When an inventor has produced an innovation, she traditionally patents the idea. Patenting allows her to stop others from duplicating her idea for the life of the patent. In addition, it prevents a later inventor who conceives of the concept independently from subsequently patenting the same idea and then preventing the original inventor from utilizing her very own invention.

However, there is an alternative choice for protecting an invention without filing a patent, the choice of secrecy. Using secrecy to protect an invention, the how to file a patent simply fails to disclose the details in the invention by filing a patent application or through publication or any other public disclosure.

Secrecy is an excellent protection when the important invention should not be readily discovered. For example, chemical processes tend to be difficult to discover even if one knows the composition from the final product. The formulas and processes might be difficult to determine, despite expensive experimentation. Similarly, software inventions can not be reverse engineered should they be kept securely protected in the inventor’s own servers.

If another inventor later independently creates and patents the identical invention, the first inventor includes a defense against a control of patent infringement as a result of her prior commercial utilisation of the invention. This defense is accessible when the original inventor used the invention commercially a least twelve months prior to the subsequent inventor knwpez filed the patent application or publicly disclosed the invention before patenting the invention. However, if the use was less than a year prior to the subsequent InventHelp Products filed the patent application, then this original inventor has no prior commercial use defense.

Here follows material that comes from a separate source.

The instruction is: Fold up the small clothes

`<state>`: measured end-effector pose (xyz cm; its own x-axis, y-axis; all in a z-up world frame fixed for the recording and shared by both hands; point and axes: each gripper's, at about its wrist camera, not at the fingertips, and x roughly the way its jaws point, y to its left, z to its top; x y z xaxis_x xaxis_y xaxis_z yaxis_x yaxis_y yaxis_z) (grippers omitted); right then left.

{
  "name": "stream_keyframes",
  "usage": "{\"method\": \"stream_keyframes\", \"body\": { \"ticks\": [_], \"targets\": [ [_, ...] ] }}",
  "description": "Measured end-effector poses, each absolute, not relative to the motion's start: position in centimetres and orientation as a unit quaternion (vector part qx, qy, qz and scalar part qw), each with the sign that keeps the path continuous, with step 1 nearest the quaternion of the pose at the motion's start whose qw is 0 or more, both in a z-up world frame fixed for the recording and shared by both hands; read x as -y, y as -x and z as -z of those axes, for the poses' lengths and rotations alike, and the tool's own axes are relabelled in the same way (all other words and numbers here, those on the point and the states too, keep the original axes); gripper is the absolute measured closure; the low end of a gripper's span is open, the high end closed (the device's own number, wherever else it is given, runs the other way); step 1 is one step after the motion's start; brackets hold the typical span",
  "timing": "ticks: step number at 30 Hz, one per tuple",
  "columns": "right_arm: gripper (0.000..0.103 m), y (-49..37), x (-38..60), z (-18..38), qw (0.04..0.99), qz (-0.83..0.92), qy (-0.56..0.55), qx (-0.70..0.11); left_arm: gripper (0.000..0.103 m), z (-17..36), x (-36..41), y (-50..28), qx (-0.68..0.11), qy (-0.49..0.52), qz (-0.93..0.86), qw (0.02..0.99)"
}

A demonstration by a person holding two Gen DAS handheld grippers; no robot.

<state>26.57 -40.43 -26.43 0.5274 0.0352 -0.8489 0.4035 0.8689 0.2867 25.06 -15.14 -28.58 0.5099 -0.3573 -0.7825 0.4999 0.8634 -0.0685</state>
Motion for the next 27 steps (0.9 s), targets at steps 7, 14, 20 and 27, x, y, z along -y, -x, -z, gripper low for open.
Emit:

Protecting an invention keeping it secret is probably a risky strategy if one’s competitors are pursuing a similar product development strategy. They may develop the same invention and apply for protection before a full year of commercial use has established the prior commercial use defense. And they are prone to try if one’s own product making use of the invention is successful. However for inventions which can be difficult to discover and this one believes competitors is not going to discover independently soon, secrecy is an excellent option.

An inventor choosing secrecy should treat the invention as being a trade secret, limiting the inner dissemination of knowledge concerning the invention and marking the details as secret or confidential. The InventHelp Invention Marketing should also rigorously document the earliest date of commercial use.

The greatest benefit from secrecy is it never expires. However, valuable secrets tend to be discovered independently and surprisingly quickly by competitors, or they are leaked or stolen. Competitive advantages do not usually go unnoticed and un-duplicated for very long.